Josiane CHEVALIER, Préfète Coordinatrice de Massif, Franck LEROY, Président de la Région Grand Est, ont signé le Contrat de Plan État Interrégional – Massif des Vosges 2021-2027 aux côtés de Valérie Michel-Moreaux, Préfète des Vosges, et d’autres signataires : Marie-Guite DUFAY , Présidente du Conseil régional Bourgogne-Franche-Comté, Chaynesse KHIROUNI, Présidente du Conseil départemental de Meurthe-et-Moselle, Patrick WEITEN, Président du conseil départemental de la Moselle, Yves KRATTINGER, Président du Conseil départemental de la Haute-Saône, François VANNSON, Président du Conseil départemental des Vosges, Florian BOUQUET, Président du Conseil départemental du Territoire de Belfort, Frédéric BIERRY, Président de la Collectivité européenne d’Alsace.

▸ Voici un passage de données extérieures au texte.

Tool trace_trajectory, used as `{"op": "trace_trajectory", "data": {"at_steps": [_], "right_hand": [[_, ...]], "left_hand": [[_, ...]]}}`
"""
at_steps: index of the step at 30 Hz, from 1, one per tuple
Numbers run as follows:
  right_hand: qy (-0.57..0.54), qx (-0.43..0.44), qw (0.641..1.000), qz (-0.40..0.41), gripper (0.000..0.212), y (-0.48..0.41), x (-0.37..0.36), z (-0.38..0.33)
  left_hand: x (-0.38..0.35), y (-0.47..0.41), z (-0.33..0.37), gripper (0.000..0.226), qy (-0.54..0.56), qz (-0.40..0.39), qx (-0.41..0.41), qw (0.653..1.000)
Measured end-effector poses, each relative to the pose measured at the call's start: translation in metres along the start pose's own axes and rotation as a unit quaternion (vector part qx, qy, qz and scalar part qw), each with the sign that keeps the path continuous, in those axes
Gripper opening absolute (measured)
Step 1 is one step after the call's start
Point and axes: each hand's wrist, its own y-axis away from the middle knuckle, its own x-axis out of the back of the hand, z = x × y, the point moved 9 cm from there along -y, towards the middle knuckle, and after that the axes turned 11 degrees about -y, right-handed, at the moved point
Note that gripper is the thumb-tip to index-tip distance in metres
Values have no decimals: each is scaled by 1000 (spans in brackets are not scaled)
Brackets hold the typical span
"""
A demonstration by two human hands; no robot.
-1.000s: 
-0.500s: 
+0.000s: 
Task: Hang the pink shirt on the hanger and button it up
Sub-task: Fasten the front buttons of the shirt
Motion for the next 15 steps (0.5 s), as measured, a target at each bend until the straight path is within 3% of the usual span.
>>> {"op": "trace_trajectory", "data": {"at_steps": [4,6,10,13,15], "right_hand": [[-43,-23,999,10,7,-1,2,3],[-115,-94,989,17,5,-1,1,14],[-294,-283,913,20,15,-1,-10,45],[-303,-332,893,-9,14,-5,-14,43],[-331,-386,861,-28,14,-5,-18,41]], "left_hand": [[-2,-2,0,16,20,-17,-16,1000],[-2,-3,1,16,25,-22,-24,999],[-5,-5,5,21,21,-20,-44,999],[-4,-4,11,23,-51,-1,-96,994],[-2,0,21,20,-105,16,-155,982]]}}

Ainsi, l’État, les deux agences de l’eau Rhin-Meuse et Rhône-Méditerranée-Corse, les deux conseils régionaux Grand Est et Bourgogne Franche-Comté, les 6 conseils départementaux de Meurthe-et-Moselle, Moselle, Haute-Saône, Vosges, territoire de Belfort et la Collectivité européenne d’Alsace, s’engagent à mobiliser près de 80 millions d’euros à parité sur la période 2021-2027, pour répondre aux enjeux de la transition écologique de la protection et du développement du massif vosgien.

La priorité, actée après un long travail de concertation, est de rendre la montagne et sa population plus résilientes, en premier lieu face aux conséquences des changements climatiques et écologiques, pour être en mesure, demain, de retrouver une attractivité et un dynamisme nouveaux.

Face au défi majeur du changement climatique et de l’amélioration de la résilience du territoire, les signataires du CPIER veulent protéger, mettre en valeur et développer le Massif selon trois axes :

1 – « Une nature de montagne dépendante de l’eau et de la biodiversité » : il s’agit d’assurer la préservation de l’eau, la préservation de la biodiversité des espèces et des habitats et la protection de cette nature fragile face au changement climatique attendu et aux pressions anthropiques.

2 – « Une montagne où l’Homme exploite durablement prairies et forêts » : dans le Massif des Vosges, l’Homme a toujours travaillé dans et avec la nature et a su préserver un mode d’exploitation multifonctionnelle. Il s’agit de maintenir cet équilibre pour assurer la cohabitation durable entre l’Homme et la Nature.

3 – « Une montagne attractive et compétitive, conciliant activités traditionnelles, tourisme et nature » : développer une économie plus présentielle pour les habitants et aux populations de passage est nécessaire. L’évolution du tourisme doit permettre une expérience unique visant l’excellence environnementale, une approche plus douce de la montagne, et basée sur une répartition équitable des activités sur le territoire prenant en compte le respect de la nature.

Onze défis sont ainsi identifiés et traduits en ambitions et objectifs. Des fiches thématiques reprécisent les enjeux, fixent des objectifs opérationnels, et déclinent les actions et projets éligibles ou déjà connus, ainsi que les éventuelles conditions de réalisation attendues.

Le CPIER Massif des Vosges accompagne les démarches innovantes, expérimentales et à visibilité interdépartementale ou interrégionale, en cohérence avec le principe d’expérimentation reconnu pour les massifs dans la loi Montagne, ou encore les projets qui possèdent une spécificité montagne et croisent les différents enjeux prioritaires du massif.

Depuis 2021, 213 projets correspondant à un montant d’opérations de 59,8 millions d’euros ont pu être aidés par le dispositif.

Le plan Avenir Montagnes Investissements a permis en 2021 et 2022 le soutien de 46 opérations pour un montant total de projets de plus de 45 millions d’euros.